**MATERIAL SUPPLIED**

╔══

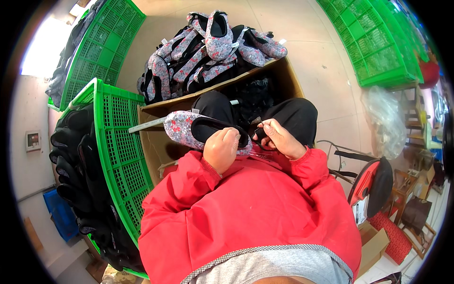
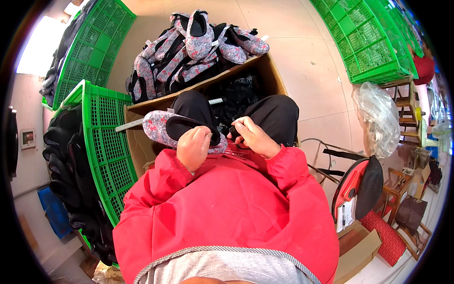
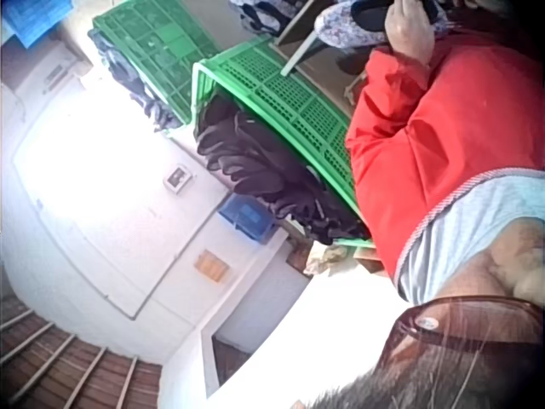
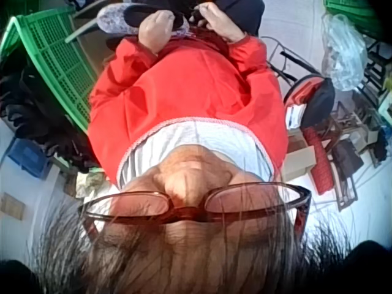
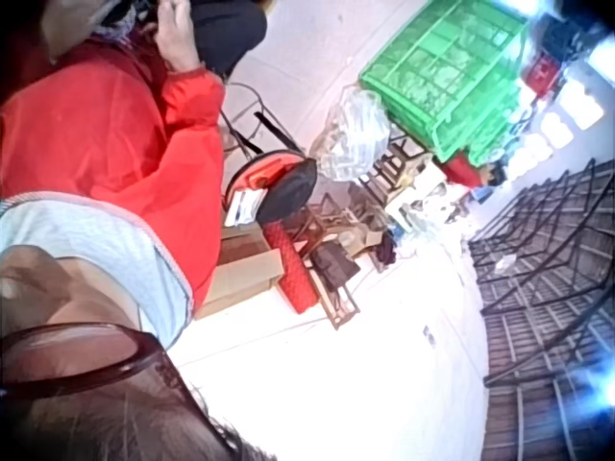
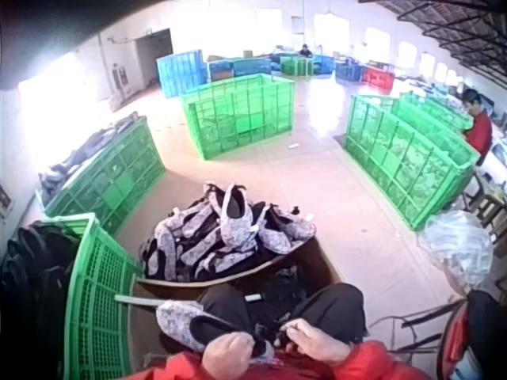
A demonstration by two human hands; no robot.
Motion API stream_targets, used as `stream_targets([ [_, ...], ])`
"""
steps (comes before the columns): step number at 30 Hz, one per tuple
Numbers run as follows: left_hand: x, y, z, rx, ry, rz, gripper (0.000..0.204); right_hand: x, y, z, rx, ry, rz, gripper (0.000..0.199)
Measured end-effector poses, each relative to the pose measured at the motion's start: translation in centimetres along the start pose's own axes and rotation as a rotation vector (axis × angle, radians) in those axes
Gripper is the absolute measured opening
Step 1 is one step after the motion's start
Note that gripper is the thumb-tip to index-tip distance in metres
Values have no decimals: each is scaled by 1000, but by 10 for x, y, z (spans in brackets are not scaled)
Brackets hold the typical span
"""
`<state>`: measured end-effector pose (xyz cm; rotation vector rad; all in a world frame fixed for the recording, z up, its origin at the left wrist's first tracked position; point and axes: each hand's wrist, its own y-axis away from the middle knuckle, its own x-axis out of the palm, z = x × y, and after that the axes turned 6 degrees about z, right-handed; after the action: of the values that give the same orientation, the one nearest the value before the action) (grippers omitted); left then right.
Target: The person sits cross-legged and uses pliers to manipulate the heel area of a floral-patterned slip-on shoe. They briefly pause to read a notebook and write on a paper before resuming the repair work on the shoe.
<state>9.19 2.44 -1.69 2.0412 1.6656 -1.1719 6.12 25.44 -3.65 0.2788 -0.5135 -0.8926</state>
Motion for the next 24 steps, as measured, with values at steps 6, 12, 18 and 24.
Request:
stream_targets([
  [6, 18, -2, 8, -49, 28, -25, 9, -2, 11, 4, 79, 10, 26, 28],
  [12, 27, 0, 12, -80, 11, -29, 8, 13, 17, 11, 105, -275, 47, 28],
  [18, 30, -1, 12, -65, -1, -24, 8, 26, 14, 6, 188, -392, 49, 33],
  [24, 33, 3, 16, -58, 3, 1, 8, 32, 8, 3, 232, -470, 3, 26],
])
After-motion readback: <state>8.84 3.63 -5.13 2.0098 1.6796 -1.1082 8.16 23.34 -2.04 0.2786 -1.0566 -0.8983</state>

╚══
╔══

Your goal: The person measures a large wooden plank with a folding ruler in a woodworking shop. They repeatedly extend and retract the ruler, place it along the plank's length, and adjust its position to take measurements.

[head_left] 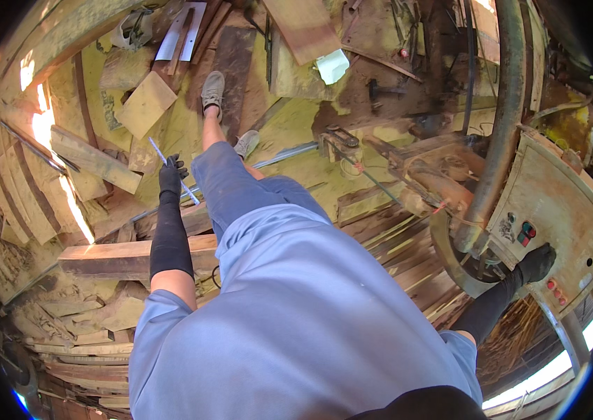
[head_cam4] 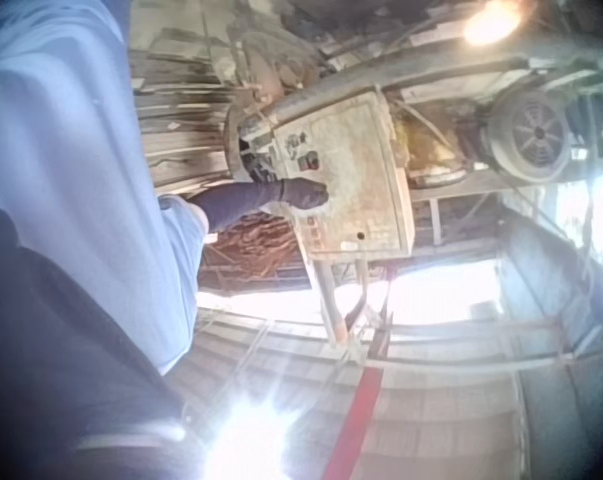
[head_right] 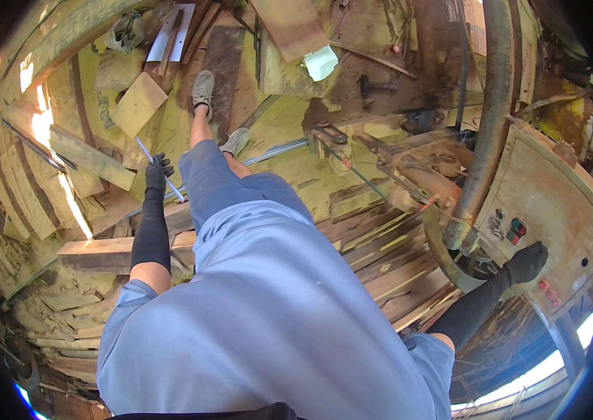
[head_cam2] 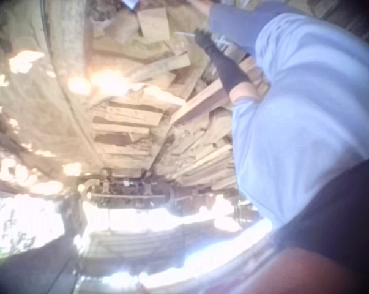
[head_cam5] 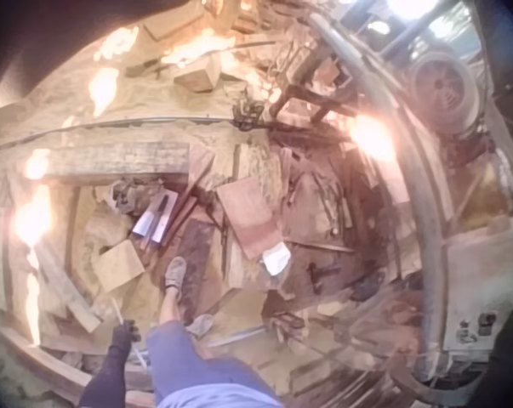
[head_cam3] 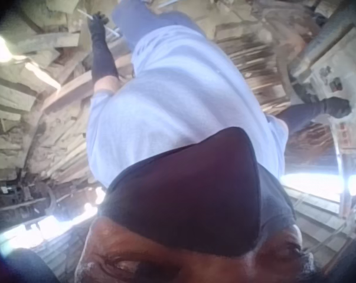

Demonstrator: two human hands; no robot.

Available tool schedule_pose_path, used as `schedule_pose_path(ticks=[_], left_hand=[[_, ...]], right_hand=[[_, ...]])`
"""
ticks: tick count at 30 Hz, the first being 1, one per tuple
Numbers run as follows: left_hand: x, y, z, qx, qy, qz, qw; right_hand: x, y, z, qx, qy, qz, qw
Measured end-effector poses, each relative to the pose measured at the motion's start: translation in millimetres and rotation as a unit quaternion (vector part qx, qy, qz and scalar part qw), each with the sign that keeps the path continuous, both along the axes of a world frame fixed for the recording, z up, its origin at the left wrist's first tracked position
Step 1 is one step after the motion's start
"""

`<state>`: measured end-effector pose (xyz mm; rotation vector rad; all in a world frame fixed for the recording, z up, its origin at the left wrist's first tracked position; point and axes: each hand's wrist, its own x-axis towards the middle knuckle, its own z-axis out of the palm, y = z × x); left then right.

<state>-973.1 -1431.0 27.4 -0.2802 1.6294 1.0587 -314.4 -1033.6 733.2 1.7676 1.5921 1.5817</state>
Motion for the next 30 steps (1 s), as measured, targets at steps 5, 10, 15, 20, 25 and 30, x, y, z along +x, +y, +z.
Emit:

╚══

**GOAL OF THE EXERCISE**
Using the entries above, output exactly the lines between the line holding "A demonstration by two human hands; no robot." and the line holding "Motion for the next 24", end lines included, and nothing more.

**OUTPUT OF THE EXERCISE**
A demonstration by two human hands; no robot.
Motion API stream_targets, used as `stream_targets([ [_, ...], ])`
"""
steps (comes before the columns): step number at 30 Hz, one per tuple
Numbers run as follows: left_hand: x, y, z, rx, ry, rz, gripper (0.000..0.204); right_hand: x, y, z, rx, ry, rz, gripper (0.000..0.199)
Measured end-effector poses, each relative to the pose measured at the motion's start: translation in centimetres along the start pose's own axes and rotation as a rotation vector (axis × angle, radians) in those axes
Gripper is the absolute measured opening
Step 1 is one step after the motion's start
Note that gripper is the thumb-tip to index-tip distance in metres
Values have no decimals: each is scaled by 1000, but by 10 for x, y, z (spans in brackets are not scaled)
Brackets hold the typical span
"""
`<state>`: measured end-effector pose (xyz cm; rotation vector rad; all in a world frame fixed for the recording, z up, its origin at the left wrist's first tracked position; point and axes: each hand's wrist, its own y-axis away from the middle knuckle, its own x-axis out of the palm, z = x × y, and after that the axes turned 6 degrees about z, right-handed; after the action: of the values that give the same orientation, the one nearest the value before the action) (grippers omitted); left then right.
Target: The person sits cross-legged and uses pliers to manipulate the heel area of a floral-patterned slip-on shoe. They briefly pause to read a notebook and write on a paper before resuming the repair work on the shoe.
<state>9.19 2.44 -1.69 2.0412 1.6656 -1.1719 6.12 25.44 -3.65 0.2788 -0.5135 -0.8926</state>
Motion for the next 24 steps, as measured, with values at steps 6, 12, 18 and 24.

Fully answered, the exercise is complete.